- **What to work on**
As you print the data below, keep every line exactly as it is and leave the images behind.

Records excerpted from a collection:
────────

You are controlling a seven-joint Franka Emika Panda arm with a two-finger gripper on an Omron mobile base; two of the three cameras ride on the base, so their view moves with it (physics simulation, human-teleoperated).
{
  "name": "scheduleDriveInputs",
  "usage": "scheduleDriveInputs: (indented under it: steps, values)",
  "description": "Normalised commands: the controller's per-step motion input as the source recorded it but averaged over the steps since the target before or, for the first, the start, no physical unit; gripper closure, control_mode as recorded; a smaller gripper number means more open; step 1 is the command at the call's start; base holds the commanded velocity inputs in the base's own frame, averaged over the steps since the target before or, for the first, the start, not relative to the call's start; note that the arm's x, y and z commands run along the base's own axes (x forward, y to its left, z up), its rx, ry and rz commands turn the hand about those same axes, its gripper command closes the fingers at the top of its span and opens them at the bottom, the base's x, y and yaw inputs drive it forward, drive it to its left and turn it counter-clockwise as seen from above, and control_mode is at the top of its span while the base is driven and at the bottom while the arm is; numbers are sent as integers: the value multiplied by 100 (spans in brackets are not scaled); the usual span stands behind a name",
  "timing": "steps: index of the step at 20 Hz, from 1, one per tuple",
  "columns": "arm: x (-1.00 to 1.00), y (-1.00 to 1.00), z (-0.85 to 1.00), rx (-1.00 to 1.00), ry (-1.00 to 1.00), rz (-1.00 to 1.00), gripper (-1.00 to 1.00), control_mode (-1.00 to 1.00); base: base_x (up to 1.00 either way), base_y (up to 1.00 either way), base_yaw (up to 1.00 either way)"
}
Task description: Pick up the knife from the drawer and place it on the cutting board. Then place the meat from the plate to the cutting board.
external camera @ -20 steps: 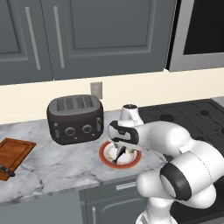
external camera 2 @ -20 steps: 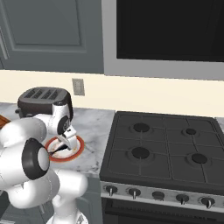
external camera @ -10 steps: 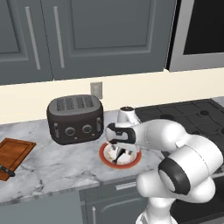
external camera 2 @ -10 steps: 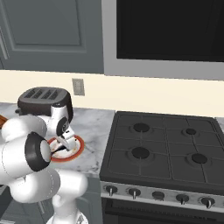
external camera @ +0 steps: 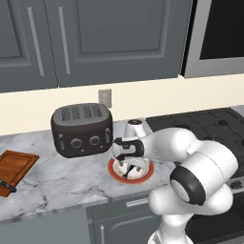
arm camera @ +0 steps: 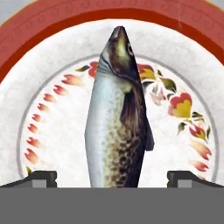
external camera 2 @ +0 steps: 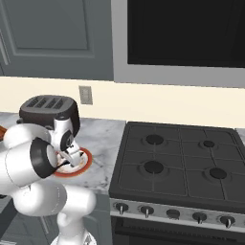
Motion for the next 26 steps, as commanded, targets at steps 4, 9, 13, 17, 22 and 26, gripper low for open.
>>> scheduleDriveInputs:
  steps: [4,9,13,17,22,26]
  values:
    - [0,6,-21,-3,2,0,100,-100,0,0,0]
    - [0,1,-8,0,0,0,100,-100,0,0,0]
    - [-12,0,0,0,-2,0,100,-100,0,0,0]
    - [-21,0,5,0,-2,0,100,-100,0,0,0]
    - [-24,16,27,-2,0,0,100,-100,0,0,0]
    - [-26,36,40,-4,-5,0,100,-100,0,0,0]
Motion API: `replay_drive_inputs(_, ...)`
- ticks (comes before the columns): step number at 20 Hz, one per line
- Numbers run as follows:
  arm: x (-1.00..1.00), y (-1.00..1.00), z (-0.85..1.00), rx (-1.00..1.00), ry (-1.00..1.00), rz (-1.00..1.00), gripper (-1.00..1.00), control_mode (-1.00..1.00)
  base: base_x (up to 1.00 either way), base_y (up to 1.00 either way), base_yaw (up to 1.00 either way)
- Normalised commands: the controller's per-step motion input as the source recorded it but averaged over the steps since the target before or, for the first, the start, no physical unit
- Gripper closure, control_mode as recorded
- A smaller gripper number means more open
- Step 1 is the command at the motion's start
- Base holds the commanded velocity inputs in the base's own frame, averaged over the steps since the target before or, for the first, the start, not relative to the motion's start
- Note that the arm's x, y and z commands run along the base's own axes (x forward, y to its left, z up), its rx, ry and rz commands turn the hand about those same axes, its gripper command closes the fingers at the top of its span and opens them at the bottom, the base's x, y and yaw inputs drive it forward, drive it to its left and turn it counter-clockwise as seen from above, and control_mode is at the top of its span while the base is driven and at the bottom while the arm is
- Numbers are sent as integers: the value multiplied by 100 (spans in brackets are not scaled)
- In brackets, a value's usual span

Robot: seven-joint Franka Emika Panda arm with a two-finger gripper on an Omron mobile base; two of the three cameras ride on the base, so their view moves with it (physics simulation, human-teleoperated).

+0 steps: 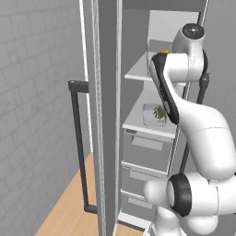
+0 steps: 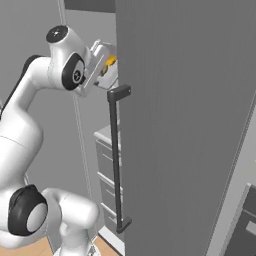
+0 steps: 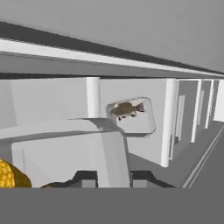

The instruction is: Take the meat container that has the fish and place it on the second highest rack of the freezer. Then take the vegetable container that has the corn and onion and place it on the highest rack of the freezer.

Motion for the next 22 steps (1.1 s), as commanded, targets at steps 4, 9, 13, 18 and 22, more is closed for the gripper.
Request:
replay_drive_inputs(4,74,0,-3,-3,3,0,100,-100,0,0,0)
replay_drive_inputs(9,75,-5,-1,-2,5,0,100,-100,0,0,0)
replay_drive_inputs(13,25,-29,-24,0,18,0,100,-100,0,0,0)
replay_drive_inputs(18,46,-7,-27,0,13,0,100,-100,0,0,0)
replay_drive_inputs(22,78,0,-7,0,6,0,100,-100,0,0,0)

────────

- **Exercise result**
You are controlling a seven-joint Franka Emika Panda arm with a two-finger gripper on an Omron mobile base; two of the three cameras ride on the base, so their view moves with it (physics simulation, human-teleoperated).
{
  "name": "scheduleDriveInputs",
  "usage": "scheduleDriveInputs: (indented under it: steps, values)",
  "description": "Normalised commands: the controller's per-step motion input as the source recorded it but averaged over the steps since the target before or, for the first, the start, no physical unit; gripper closure, control_mode as recorded; a smaller gripper number means more open; step 1 is the command at the call's start; base holds the commanded velocity inputs in the base's own frame, averaged over the steps since the target before or, for the first, the start, not relative to the call's start; note that the arm's x, y and z commands run along the base's own axes (x forward, y to its left, z up), its rx, ry and rz commands turn the hand about those same axes, its gripper command closes the fingers at the top of its span and opens them at the bottom, the base's x, y and yaw inputs drive it forward, drive it to its left and turn it counter-clockwise as seen from above, and control_mode is at the top of its span while the base is driven and at the bottom while the arm is; numbers are sent as integers: the value multiplied by 100 (spans in brackets are not scaled); the usual span stands behind a name",
  "timing": "steps: index of the step at 20 Hz, from 1, one per tuple",
  "columns": "arm: x (-1.00 to 1.00), y (-1.00 to 1.00), z (-0.85 to 1.00), rx (-1.00 to 1.00), ry (-1.00 to 1.00), rz (-1.00 to 1.00), gripper (-1.00 to 1.00), control_mode (-1.00 to 1.00); base: base_x (up to 1.00 either way), base_y (up to 1.00 either way), base_yaw (up to 1.00 either way)"
}
Task description: Pick up the knife from the drawer and place it on the cutting board. Then place the meat from the plate to the cutting board.
external camera @ -20 steps: 
external camera 2 @ -20 steps: 
external camera @ -10 steps: 
external camera 2 @ -10 steps: 
external camera @ +0 steps: 
arm camera @ +0 steps: 
external camera 2 @ +0 steps: 
Motion for the next 26 steps, as commanded, targets at steps 4, 9, 13, 17, 22 and 26, gripper low for open.
>>> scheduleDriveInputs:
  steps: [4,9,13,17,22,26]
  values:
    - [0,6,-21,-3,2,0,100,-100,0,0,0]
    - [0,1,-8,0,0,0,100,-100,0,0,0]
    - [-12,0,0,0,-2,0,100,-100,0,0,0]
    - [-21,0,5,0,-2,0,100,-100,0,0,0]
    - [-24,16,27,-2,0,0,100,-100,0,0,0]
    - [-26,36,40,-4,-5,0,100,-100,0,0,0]
Motion API: `replay_drive_inputs(_, ...)`
- ticks (comes before the columns): step number at 20 Hz, one per line
- Numbers run as follows:
  arm: x (-1.00..1.00), y (-1.00..1.00), z (-0.85..1.00), rx (-1.00..1.00), ry (-1.00..1.00), rz (-1.00..1.00), gripper (-1.00..1.00), control_mode (-1.00..1.00)
  base: base_x (up to 1.00 either way), base_y (up to 1.00 either way), base_yaw (up to 1.00 either way)
- Normalised commands: the controller's per-step motion input as the source recorded it but averaged over the steps since the target before or, for the first, the start, no physical unit
- Gripper closure, control_mode as recorded
- A smaller gripper number means more open
- Step 1 is the command at the motion's start
- Base holds the commanded velocity inputs in the base's own frame, averaged over the steps since the target before or, for the first, the start, not relative to the motion's start
- Note that the arm's x, y and z commands run along the base's own axes (x forward, y to its left, z up), its rx, ry and rz commands turn the hand about those same axes, its gripper command closes the fingers at the top of its span and opens them at the bottom, the base's x, y and yaw inputs drive it forward, drive it to its left and turn it counter-clockwise as seen from above, and control_mode is at the top of its span while the base is driven and at the bottom while the arm is
- Numbers are sent as integers: the value multiplied by 100 (spans in brackets are not scaled)
- In brackets, a value's usual span

Robot: seven-joint Franka Emika Panda arm with a two-finger gripper on an Omron mobile base; two of the three cameras ride on the base, so their view moves with it (physics simulation, human-teleoperated).

+0 steps: 
+0 steps: 
+0 steps: 

The instruction is: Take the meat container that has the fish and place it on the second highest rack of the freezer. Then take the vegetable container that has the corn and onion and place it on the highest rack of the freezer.

Motion for the next 22 steps (1.1 s), as commanded, targets at steps 4, 9, 13, 18 and 22, more is closed for the gripper.
Request:
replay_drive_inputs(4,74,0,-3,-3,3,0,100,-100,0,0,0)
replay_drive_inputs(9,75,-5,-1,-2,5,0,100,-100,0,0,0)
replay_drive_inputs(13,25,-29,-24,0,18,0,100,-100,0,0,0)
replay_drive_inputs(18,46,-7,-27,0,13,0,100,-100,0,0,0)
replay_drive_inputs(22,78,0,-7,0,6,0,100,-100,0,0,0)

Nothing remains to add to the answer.